D’Artagnan fit respirer son cheval à pleins poumons. Il remarqua que le surintendant prenait le trot, c’est-à-dire qu’il faisait aussi souffler sa monture.

Mais on était trop pressé, de part et d’autre, pour demeurer longtemps à cette allure. Le cheval blanc partit comme une flèche quand il toucha un terrain plus résistant.

D’Artagnan baissa la tête, et son cheval noir prit le galop. Tous deux suivaient la même route ; les quadruples échos de la course se confondaient ; M. Fouquet n’avait pas encore aperçu d’Artagnan.

Mais, à la sortie de la rampe, un seul écho frappa l’air, c’était celui des pas de d’Artagnan, qui roulait comme un tonnerre.

Fouquet se retourna ; il vit à cent pas derrière lui, en arrière, son ennemi, penché sur le cou de son coursier. Plus de doute ; le baudrier reluisant, la casaque rouge, c’était un mousquetaire ; Fouquet baissa la tête aussi, et son cheval blanc mit vingt pieds de plus entre son adversaire et lui.

— Oh ! mais, pensa d’Artagnan inquiet, ce n’est pas un cheval ordinaire que monte là M. Fouquet, attention !

Et, attentif, il examina, de son œil infaillible, l’allure et les moyens de ce coursier.

Croupe ronde, queue maigre et tendue, jambes maigres et sèches comme des fils d’acier, sabots plus durs que du marbre.

Il éperonna le sien, mais la distance entre les deux resta la même.

D’Artagnan écouta profondément : pas un souffle du cheval ne lui parvenait, et, pourtant, il fendait le vent.

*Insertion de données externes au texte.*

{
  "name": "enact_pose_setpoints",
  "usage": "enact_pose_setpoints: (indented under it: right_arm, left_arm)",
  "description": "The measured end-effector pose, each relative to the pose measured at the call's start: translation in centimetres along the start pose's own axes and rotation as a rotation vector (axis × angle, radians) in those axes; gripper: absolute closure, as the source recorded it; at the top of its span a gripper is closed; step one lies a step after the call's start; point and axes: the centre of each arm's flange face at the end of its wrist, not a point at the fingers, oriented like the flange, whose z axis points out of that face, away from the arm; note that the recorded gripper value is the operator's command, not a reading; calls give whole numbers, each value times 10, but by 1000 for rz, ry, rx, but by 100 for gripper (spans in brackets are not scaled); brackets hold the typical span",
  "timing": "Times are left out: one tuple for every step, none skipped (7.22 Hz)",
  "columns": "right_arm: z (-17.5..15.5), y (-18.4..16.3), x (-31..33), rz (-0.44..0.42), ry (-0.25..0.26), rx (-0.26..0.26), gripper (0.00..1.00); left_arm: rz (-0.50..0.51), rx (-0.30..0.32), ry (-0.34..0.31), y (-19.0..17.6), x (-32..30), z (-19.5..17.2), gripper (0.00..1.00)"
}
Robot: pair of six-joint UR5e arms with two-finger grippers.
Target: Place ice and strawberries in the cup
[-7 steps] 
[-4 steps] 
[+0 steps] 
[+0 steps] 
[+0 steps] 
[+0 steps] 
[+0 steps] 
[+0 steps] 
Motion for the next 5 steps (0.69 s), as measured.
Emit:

Le cheval noir, au contraire, commençait à râler comme un accès de toux.

— Il faut crever mon cheval, mais arriver, pensa le mousquetaire.

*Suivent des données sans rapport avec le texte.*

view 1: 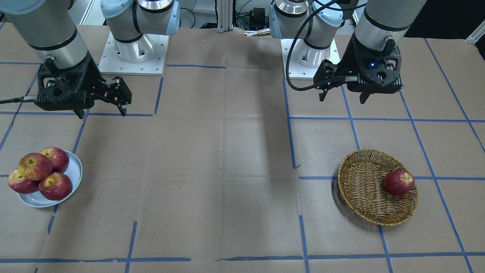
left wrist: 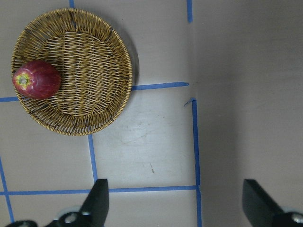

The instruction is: Transfer apple from basket to plate

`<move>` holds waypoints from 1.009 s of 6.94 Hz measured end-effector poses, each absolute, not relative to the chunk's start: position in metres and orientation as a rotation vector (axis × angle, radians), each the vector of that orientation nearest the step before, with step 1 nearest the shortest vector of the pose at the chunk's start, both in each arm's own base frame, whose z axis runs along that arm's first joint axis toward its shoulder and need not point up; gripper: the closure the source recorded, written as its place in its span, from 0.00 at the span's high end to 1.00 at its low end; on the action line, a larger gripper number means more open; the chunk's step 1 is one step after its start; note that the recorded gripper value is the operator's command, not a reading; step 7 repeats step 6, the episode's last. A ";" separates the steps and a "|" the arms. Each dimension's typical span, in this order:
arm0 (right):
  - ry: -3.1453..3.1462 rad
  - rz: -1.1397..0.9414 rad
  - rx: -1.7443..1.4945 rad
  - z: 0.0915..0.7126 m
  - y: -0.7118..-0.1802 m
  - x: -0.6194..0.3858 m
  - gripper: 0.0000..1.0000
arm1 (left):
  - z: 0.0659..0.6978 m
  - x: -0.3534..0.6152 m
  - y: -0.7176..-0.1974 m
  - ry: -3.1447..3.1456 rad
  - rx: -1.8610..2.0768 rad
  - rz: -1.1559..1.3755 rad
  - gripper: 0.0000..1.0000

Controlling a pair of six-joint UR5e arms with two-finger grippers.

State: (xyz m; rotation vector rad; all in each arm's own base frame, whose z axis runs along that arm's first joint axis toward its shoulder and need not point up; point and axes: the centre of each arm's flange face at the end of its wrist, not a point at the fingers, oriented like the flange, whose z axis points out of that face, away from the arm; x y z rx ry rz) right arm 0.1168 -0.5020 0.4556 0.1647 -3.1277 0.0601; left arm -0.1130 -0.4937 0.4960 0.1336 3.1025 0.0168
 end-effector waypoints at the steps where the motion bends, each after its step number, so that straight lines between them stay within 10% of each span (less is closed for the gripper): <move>1: -3.128 0.058 0.161 0.460 -0.499 0.122 1.00 | 0.496 -0.116 -0.489 3.104 0.143 0.040 0.99; 7: -3.126 0.016 0.154 0.470 -0.502 0.121 1.00 | 0.487 -0.119 -0.477 3.103 0.146 0.103 0.99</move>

Et il se mit à scier la bouche du pauvre animal, tandis qu’avec ses éperons il fouillait sa peau sanglante.

Le cheval, désespéré, gagna vingt toises, et arriva sur Fouquet à la portée du pistolet.

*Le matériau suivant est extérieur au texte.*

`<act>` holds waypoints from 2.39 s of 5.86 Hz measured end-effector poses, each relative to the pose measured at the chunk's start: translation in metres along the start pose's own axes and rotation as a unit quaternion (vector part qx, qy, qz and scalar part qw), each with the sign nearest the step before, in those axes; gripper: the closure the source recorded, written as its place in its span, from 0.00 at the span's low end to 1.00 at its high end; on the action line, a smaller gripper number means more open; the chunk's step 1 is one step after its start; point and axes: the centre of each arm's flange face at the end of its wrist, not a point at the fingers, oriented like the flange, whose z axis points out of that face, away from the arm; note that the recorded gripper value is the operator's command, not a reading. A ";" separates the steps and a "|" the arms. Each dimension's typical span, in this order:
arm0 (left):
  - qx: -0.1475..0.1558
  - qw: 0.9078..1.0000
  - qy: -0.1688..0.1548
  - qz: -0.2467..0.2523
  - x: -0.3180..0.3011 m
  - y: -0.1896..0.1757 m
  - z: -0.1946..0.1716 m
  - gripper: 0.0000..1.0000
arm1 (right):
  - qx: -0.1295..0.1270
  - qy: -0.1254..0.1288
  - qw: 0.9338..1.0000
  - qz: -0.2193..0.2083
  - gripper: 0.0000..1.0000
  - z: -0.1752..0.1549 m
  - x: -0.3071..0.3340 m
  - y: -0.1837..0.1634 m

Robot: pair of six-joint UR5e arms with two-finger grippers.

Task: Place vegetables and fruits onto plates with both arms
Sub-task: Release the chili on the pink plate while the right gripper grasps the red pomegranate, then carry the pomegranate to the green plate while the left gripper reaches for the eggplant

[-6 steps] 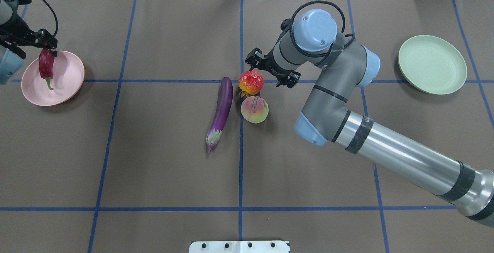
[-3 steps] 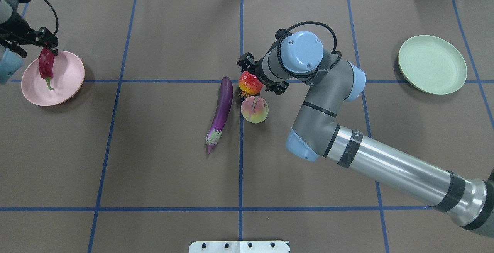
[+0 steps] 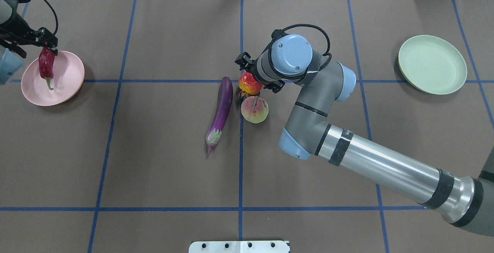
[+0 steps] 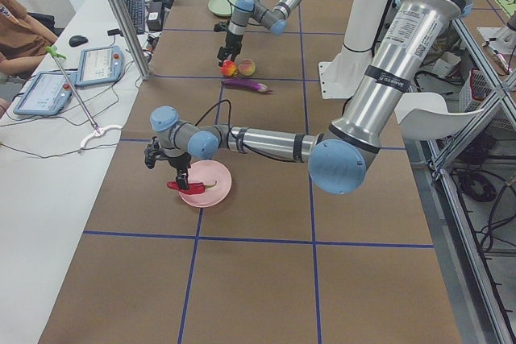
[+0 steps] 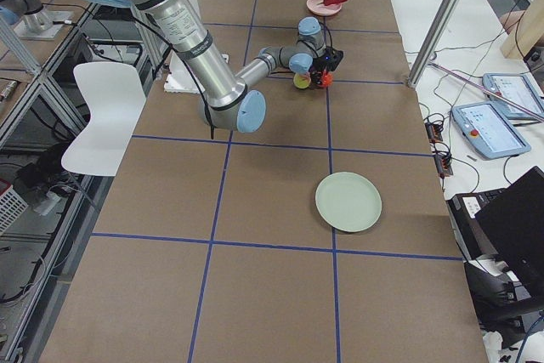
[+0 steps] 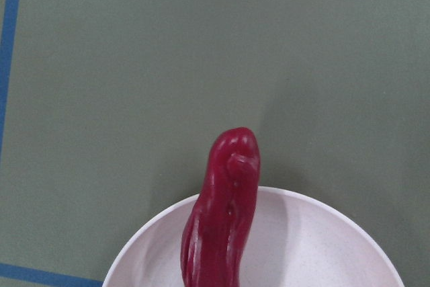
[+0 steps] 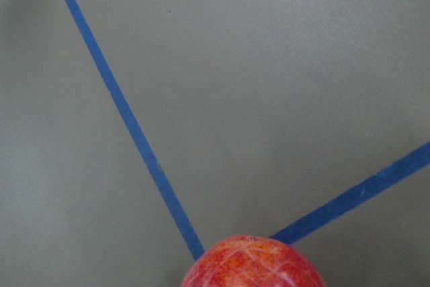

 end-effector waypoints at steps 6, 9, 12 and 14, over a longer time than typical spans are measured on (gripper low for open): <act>0.015 0.999 0.040 -0.015 0.092 0.034 -0.025 0.00 | 0.001 -0.018 1.000 0.000 1.00 -0.016 -0.024 -0.012; -0.009 0.994 0.099 -0.034 0.289 0.143 -0.027 0.01 | -0.020 -0.012 0.999 -0.041 1.00 -0.081 -0.002 -0.170; -0.021 0.991 0.129 -0.002 0.416 0.219 -0.027 0.00 | -0.052 0.023 0.988 -0.142 1.00 -0.134 0.154 -0.339; 0.000 0.991 0.132 0.022 0.461 0.250 -0.024 0.02 | -0.070 0.066 0.972 -0.214 1.00 -0.136 0.272 -0.384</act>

— Courage ! se dit le mousquetaire, courage ! le blanc s’affaiblira peut-être ; et, si le cheval ne tombe pas, le maître finira par tomber.

Mais cheval et homme restèrent droits, unis, prenant peu à peu l’avantage.

D’Artagnan poussa un cri sauvage qui fit retourner Fouquet, dont la monture s’animait encore.

— Fameux cheval ! enragé cavalier ! gronda le capitaine. Holà ! mordious, monsieur Fouquet, holà ! de par le roi !

Fouquet ne répondit pas.

— M’entendez-vous ? hurla d’Artagnan.

Le cheval venait de faire un faux pas.

— Pardieu ! répliqua laconiquement Fouquet.

Et de courir.

D’Artagnan faillit devenir fou ; le sang afflua bouillant à ses tempes, à ses yeux.

— De par le roi s’écria-t-il encore, arrêtez, ou je vous abats d’un coup de pistolet.

— Faites, répondit M. Fouquet volant toujours.

D’Artagnan saisit un de ses pistolets et l’arma, espérant que le bruit de la platine arrêterait son ennemi.

— Vous avez des pistolets aussi, dit-il, défendez-vous.

Fouquet se retourna effectivement au bruit ; et, regardant d’Artagnan bien en face, ouvrit, de sa main droite, l’habit qui lui serrait le corps ; il ne toucha pas à ses fontes.

Il y avait vingt pas entre eux deux.

— Mordious ! dit d’Artagnan, je ne vous assassinerai pas ; si vous ne voulez pas tirer sur moi, rendez-vous ! Qu’est-ce que la prison ?

— J’aime mieux mourir, répondit Fouquet ; je souffrirai moins.

D’Artagnan, ivre de désespoir, jeta son pistolet sur la route.

— Je vous prendrai vif, dit-il.

Et, par un prodige dont cet incomparable cavalier était seul capable, il mena son cheval à dix pas du cheval blanc ; déjà il étendait la main pour saisir sa proie.

— Voyons, tuez-moi ! c’est plus humain, dit Fouquet.

— Non ! vivant, vivant ? murmura le capitaine.

Son cheval fit un faux pas pour la seconde fois ; celui de Fouquet prit de l’avance.

C’était un spectacle inouï, que cette course entre deux chevaux qui ne vivaient que par la volonté de leurs cavaliers.

Au galop furieux avaient succédé le grand trot, puis le trot simple.

Et la course paraissait aussi vive à ces deux athlètes harassés. D’Artagnan poussé à bout, saisit le second pistolet et ajusta le cheval blanc.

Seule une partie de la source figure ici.